▸ **Assignment**:
Of all the lines below, output only those starting at the one with "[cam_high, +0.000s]" and ending at the one with "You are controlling", both ends included, exactly as written.

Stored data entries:
• • • • • • •

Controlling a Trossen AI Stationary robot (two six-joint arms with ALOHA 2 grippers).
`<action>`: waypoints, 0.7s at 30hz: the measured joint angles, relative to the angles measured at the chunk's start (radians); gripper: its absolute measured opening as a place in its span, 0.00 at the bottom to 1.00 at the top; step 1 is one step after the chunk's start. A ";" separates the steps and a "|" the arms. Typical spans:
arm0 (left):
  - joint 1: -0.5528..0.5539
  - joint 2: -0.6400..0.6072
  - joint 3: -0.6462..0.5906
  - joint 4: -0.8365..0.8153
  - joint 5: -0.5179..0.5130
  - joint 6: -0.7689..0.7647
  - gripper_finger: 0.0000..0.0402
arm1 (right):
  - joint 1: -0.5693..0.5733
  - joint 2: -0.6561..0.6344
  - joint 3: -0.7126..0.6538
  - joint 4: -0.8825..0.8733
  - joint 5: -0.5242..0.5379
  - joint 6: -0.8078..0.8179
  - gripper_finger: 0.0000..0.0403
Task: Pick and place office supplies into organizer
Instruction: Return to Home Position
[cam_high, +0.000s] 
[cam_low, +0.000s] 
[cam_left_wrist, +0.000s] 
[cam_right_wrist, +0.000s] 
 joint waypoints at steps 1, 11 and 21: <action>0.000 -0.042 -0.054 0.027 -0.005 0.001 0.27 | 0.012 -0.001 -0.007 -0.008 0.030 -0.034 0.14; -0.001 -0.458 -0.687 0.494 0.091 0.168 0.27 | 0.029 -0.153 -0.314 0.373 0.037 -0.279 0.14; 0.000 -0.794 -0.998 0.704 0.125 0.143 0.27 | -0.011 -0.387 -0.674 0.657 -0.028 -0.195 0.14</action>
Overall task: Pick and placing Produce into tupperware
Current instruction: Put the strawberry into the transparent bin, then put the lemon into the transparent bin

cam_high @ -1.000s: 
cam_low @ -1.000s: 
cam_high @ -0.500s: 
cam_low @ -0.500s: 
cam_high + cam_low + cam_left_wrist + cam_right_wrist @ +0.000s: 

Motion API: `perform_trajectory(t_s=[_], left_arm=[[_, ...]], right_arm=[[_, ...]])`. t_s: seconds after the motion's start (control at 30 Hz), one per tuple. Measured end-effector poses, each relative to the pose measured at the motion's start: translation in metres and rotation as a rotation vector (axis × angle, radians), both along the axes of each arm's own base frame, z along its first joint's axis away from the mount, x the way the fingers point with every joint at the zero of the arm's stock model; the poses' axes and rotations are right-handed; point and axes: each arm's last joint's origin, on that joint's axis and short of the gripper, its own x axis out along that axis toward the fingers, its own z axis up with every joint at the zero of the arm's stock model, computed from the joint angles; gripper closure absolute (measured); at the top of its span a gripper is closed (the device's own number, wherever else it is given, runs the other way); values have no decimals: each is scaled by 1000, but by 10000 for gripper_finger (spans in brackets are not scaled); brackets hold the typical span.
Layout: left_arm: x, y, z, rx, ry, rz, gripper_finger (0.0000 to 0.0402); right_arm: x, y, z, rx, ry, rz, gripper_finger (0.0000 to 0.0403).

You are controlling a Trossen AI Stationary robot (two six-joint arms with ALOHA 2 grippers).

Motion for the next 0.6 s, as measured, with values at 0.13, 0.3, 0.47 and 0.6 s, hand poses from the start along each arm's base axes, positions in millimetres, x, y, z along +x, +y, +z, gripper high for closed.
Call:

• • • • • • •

▸ **Task result**:
[cam_high, +0.000s] 
[cam_low, +0.000s] 
[cam_left_wrist, +0.000s] 
[cam_right_wrist, +0.000s] 
 joint waypoints at steps 1, 11 and 21: <action>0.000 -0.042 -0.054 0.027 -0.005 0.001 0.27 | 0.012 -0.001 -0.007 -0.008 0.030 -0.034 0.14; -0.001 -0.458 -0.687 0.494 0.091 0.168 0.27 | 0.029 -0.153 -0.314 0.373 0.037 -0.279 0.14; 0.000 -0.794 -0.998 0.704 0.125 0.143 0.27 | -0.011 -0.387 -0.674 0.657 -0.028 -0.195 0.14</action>
Overall task: Pick and placing Produce into tupperware
Current instruction: Put the strawberry into the transparent bin, then put the lemon into the transparent bin

cam_high @ -1.000s: 
cam_low @ -1.000s: 
cam_high @ -0.500s: 
cam_low @ -0.500s: 
cam_high + cam_low + cam_left_wrist + cam_right_wrist @ +0.000s: 

Motion API: `perform_trajectory(t_s=[_], left_arm=[[_, ...]], right_arm=[[_, ...]])`. t_s: seconds after the motion's start (control at 30 Hz), one per tuple. Measured end-effector poses, each relative to the pose measured at the motion's start: translation in metres and rotation as a rotation vector (axis × angle, radians), both along the axes of each arm's own base frame, z along its first joint's axis away from the mount, x the way the fingers point with every joint at the zero of the arm's stock model; the poses' axes and rotations are right-handed; point and axes: each arm's last joint's origin, on that joint's axis and short of the gripper, its own x axis out along that axis toward the fingers, its own z axis up with every joint at the zero of the arm's stock model, computed from the joint angles; gripper closure absolute (measured); at the top of its span a gripper is closed (the device's own number, wherever else it is given, runs the other way); values have no decimals: each is scaled by 1000, but by 10000 for gripper_finger (spans in brackets are not scaled); brackets hold the typical span.
Layout: left_arm: x, y, z, rx, ry, rz, gripper_finger (0.0000 to 0.0402); right_arm: x, y, z, rx, ry, rz, gripper_finger (0.0000 to 0.0403).

You are controlling a Trossen AI Stationary robot (two six-joint arms with ALOHA 2 grippers).

No additional output is required.